16 thoughts on “Microcosms 217 + The Karen Cox Prize for Entertaining Short Fiction (Flash Fiction Contest)

  1. Hell In Her Handbag
    300 licks of flame
    Mall Santa / Hades / Romance
    Deanna Salser
    I am open to derivative works.


    The mall was crowded with moms pushing strollers, dragging children by the hand, and chasing them when they managed to pull free. Last minute shoppers raced from store to store, bags clutched in sweaty fists as they scrutinized crumpled lists. Santa gulped down cold coffee in between children, his knee soaked with whatever was leaking from the last toddler’s diaper. He should have had a break more than an hour ago, but the line stretched out of Santa’s village and around the corner. His vision distorted as he tried to see the end, the shine and sparkle of the lavish decorations blurring and sending light stars over the scene. He sighed and rubbed his eyes as an elf came forward and placed another solid, wriggling weight on his lap. His arms came up and he opened his eyes when he felt a sudden, unrelenting heat. Huge, dark eyes and sultry lips inches from his face made him feel dizzy. She stroked his beard and opening her bag, she dove headfirst into it, taking him with her. The mall vanished. In its place was crystal cold darkness. Only his lap was hot, almost to the point of pain. His hands burned when he tried to push the slick form off, and his heart jumped into his throat as unseen arms and legs wrapped around him, their heat making sweat pop out on his skin. A scorching tongue licked it off, causing a storm of emotion to well up inside him. He clutched the squirming torch closer, capturing the sweltering lips with his own as orange fire erupted around them, and he could finally see the charcoal demon he was kissing. He closed his eyes and listened to the hiss of his flesh burning as he gave himself up to her inferno.

    1. Very strong piece of writing. An interesting blend of Santa and horror that gets more and more shocking. Fun play with letters- S A N T A/ SATAN. The opening lines capture the atmosphere of mall Christmas shopping.

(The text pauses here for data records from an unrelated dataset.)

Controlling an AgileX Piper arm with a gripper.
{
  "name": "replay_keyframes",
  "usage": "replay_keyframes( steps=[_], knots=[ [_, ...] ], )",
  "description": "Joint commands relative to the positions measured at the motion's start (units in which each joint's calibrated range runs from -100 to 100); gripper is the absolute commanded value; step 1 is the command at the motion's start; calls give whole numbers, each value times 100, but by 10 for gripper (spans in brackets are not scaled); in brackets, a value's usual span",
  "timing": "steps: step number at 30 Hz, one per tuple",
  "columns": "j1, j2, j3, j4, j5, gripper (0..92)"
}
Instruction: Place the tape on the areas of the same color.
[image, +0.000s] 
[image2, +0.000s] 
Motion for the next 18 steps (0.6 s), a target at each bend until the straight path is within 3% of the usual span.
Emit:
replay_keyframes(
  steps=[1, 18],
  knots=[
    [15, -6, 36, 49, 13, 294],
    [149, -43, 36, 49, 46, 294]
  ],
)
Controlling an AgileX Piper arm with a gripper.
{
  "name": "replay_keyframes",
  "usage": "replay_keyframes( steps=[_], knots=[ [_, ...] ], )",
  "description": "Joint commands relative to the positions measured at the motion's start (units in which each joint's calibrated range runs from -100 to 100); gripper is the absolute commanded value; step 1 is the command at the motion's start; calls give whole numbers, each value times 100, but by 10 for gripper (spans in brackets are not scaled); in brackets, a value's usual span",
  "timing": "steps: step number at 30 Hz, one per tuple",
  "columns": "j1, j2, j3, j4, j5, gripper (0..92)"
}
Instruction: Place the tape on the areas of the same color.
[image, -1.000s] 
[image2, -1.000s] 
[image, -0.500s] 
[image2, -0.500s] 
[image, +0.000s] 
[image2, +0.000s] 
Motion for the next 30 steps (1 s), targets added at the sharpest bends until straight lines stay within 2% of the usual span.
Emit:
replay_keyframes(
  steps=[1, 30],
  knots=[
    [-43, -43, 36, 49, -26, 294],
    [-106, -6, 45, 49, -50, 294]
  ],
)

  2. When What You Really Need Is George Orwell
    298 words
    Butterfly, 80s shopping mall, sci if

    Celeste Tial was in a flap. Her date for Lord Woebegone’s Summer fizz and frolics, the chisel jawed, matinee idol, Cy Lent has just evaporated. What was a girl meant to do? You weren’t meant to be stoic; that’s what Cy’s jaw was for – to jut on her behalf. And instead of manicured lawns, pergolas and platters of tiny nibbles, there were overlit corridors of what looked like an indoor Regent Street.
    Celeste jumped as a man in a ghastly beige bag thing, sporting a moustache of the sort her papa fought in the umpteenth Boer war to ensure British upper lips remained primed to be stiff, stepped in front of her.
    ‘And you’ll be a social butterfly from the 1920s, yes?’
    Celeste looked at this undermanager. ‘I may be called a flapper, sir,’ Celeste hadn’t spent years at Mrs Droopbosom’s School for Ladies of Worth without taking something useful from her Double Condescension classes, ‘but I am no insect.’
    ‘Of course, of course. You’ll be disorientated. My name is Wells and I’m proving time travel works.’
    Celeste looked around her, turning her nose up the necessary 51 degrees. ‘Where is this?’
    ‘Woebegone Retail Mall. 1984. The current scion has built an out-of-town outlet.’
    ‘Is this for sewerage?’
    ‘Not that sort of outlet. It’s a shopping centre.’
    ‘It’s ghastly. What’s that?’
    ‘An escalator to the food hall. Where everyone eats.’
    ‘This is a prison camp? Communal eating, lots of cells…’
    ‘I’m told they’re shops.’
    ‘It’s all so very… suburban. What’s that noise?’
    ‘Muzak, I believe.’
    ‘Are you sure this isn’t a punishment facility?’
    ‘It’s very a la mode, I’m informed.’
    ‘Well, if this represents the best of 1984, someone should write a book, warning people what’s to come. Can I go home, please. I’m missing the black bottom….’

  3. The Best Idea
    6 words
    Butterfly / 80s Shopping Mall / Sci-Fi
    Molly Bilbey
    No, I am not open to derivative works at this time, thank you.
    Stranger Things, but with a butterfly.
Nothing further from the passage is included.